> TASK: Report every line of the records that includes the word "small".

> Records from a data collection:

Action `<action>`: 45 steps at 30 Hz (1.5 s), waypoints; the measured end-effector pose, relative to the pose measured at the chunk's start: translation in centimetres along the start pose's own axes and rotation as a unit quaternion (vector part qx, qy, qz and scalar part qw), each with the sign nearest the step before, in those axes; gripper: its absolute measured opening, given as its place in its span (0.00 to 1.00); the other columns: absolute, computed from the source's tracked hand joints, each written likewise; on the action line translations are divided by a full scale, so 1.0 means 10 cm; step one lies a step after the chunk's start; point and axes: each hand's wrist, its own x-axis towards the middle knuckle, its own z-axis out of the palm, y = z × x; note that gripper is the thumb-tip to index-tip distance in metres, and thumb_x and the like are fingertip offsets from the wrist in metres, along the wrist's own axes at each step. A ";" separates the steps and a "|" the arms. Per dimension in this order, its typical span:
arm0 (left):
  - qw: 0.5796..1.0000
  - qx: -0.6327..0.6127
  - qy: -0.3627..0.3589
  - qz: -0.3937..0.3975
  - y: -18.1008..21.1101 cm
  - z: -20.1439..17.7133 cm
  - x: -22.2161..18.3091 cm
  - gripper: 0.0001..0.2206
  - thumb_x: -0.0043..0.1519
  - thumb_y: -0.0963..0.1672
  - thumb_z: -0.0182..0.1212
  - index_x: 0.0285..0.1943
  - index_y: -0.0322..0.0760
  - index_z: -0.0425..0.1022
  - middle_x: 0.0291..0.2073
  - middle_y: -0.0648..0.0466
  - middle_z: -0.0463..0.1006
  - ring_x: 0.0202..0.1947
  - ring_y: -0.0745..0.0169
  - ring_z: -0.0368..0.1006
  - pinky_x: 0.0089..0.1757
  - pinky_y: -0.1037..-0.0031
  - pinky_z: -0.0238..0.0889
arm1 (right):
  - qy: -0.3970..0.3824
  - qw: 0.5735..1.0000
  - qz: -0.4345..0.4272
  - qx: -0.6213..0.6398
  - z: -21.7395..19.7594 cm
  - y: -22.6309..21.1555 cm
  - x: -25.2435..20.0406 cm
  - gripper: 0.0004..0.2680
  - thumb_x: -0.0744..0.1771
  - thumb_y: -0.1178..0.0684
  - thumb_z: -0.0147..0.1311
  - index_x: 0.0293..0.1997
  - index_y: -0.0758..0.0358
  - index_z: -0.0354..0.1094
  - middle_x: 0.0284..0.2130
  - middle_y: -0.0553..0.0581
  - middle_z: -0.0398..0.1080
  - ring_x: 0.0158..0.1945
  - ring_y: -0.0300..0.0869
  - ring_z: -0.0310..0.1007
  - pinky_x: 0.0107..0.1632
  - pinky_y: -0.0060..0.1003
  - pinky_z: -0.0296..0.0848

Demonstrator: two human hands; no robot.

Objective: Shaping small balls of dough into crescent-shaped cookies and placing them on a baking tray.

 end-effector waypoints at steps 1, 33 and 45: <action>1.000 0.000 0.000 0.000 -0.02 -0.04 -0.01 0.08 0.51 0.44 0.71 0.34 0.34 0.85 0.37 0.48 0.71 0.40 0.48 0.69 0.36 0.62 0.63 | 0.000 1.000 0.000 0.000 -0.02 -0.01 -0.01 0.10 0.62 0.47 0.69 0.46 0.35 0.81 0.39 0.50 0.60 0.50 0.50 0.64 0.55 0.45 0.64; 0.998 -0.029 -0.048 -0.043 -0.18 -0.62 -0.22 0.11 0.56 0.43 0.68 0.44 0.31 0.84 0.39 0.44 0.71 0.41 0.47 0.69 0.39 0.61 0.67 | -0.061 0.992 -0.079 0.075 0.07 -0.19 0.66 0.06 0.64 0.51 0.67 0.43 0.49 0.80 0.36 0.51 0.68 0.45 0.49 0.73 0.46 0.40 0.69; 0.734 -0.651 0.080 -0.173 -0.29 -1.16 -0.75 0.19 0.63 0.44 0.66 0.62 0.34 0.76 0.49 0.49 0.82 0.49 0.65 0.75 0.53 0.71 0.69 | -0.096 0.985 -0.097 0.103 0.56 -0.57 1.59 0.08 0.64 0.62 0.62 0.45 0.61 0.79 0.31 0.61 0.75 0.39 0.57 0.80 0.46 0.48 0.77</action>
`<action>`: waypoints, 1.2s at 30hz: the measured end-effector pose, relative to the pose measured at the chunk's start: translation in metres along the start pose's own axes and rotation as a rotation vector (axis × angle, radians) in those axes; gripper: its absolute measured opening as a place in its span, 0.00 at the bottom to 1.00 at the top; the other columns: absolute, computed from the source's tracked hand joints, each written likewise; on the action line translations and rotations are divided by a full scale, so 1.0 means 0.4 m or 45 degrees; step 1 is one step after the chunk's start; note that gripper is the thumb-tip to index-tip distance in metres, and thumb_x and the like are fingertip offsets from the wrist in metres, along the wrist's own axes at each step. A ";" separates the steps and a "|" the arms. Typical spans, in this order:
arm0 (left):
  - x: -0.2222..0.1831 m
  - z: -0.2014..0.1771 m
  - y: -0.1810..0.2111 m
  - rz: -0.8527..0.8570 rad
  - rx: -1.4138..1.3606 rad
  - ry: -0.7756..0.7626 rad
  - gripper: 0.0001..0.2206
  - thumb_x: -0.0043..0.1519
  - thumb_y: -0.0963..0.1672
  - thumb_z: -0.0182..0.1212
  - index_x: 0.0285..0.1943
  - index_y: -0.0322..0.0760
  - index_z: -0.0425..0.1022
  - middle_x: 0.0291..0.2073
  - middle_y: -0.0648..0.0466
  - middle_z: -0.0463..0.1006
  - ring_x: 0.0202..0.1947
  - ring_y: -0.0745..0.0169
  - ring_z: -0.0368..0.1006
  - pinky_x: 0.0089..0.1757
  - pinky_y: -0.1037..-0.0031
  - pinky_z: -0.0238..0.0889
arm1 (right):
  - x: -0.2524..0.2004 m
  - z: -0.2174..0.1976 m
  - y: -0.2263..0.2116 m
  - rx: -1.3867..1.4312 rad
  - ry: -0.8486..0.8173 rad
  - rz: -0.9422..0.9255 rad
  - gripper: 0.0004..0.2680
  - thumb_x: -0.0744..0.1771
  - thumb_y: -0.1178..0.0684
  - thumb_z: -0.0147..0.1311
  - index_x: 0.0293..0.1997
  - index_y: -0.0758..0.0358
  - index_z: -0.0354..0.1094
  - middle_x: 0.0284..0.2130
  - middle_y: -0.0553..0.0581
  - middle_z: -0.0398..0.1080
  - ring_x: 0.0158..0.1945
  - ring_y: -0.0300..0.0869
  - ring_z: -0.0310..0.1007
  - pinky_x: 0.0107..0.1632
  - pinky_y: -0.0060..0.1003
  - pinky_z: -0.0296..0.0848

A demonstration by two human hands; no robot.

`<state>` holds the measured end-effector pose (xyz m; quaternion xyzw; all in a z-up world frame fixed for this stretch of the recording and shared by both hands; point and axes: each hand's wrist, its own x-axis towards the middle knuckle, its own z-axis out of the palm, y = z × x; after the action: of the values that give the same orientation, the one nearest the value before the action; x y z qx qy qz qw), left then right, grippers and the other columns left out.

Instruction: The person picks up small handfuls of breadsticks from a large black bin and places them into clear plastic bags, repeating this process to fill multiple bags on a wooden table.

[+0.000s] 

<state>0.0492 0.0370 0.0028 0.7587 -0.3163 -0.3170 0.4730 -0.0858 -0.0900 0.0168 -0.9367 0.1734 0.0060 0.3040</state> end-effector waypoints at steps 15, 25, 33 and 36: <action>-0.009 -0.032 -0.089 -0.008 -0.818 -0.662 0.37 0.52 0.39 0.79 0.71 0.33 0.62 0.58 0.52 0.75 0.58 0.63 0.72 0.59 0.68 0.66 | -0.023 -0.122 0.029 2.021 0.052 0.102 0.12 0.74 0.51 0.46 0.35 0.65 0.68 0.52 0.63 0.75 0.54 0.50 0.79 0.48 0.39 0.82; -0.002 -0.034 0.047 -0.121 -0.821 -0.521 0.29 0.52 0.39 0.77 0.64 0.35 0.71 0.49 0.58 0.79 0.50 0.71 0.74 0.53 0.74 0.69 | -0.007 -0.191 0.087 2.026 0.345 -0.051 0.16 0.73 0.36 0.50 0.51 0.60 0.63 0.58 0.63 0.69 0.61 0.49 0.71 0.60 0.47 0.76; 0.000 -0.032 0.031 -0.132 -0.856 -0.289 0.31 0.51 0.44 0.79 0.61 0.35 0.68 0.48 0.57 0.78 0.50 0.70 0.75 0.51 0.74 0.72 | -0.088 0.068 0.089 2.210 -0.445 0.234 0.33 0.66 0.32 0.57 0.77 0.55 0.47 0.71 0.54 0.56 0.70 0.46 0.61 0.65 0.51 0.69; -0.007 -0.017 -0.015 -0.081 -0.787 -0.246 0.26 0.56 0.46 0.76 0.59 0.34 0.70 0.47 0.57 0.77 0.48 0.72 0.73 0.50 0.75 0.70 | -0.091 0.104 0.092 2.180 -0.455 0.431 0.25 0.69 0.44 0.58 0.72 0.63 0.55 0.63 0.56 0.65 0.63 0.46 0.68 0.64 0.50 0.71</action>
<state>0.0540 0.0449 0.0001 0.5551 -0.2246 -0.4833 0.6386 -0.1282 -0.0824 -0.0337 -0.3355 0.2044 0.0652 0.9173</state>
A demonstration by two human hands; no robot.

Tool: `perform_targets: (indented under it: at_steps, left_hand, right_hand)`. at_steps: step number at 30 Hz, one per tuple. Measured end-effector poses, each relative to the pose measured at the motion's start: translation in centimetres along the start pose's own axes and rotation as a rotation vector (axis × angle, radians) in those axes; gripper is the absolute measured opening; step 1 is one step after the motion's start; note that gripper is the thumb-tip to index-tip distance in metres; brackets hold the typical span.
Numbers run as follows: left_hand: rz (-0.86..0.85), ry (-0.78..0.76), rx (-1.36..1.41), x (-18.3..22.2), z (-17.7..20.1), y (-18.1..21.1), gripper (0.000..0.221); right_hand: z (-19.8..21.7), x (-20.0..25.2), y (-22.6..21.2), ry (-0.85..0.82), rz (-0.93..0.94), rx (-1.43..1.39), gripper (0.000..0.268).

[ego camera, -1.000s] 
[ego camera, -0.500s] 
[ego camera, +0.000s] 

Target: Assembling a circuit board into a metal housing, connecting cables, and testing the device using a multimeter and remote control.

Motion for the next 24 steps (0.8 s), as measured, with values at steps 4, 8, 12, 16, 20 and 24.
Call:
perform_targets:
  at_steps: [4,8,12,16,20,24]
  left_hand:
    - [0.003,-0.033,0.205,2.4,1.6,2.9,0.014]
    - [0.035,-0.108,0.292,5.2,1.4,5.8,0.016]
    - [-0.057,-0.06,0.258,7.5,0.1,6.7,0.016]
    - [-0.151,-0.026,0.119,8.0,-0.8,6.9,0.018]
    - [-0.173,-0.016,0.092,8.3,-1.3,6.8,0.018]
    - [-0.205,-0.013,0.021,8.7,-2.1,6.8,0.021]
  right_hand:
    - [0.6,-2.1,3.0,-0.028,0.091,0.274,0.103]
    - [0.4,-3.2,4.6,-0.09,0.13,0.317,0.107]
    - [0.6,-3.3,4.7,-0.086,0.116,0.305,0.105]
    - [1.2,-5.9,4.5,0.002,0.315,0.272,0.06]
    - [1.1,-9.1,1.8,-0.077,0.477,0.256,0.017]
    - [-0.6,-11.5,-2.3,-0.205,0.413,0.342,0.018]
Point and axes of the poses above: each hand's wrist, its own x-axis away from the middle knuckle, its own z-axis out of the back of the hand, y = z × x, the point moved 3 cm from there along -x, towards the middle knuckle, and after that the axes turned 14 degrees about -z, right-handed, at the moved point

> RESULT FOR THIS TASK:
Objective: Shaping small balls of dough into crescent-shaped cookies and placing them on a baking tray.
Instruction: The person picks up small handfuls of breadsticks from a large black bin and places them into clear plastic bags, repeating this process to fill multiple bags on a wooden table.

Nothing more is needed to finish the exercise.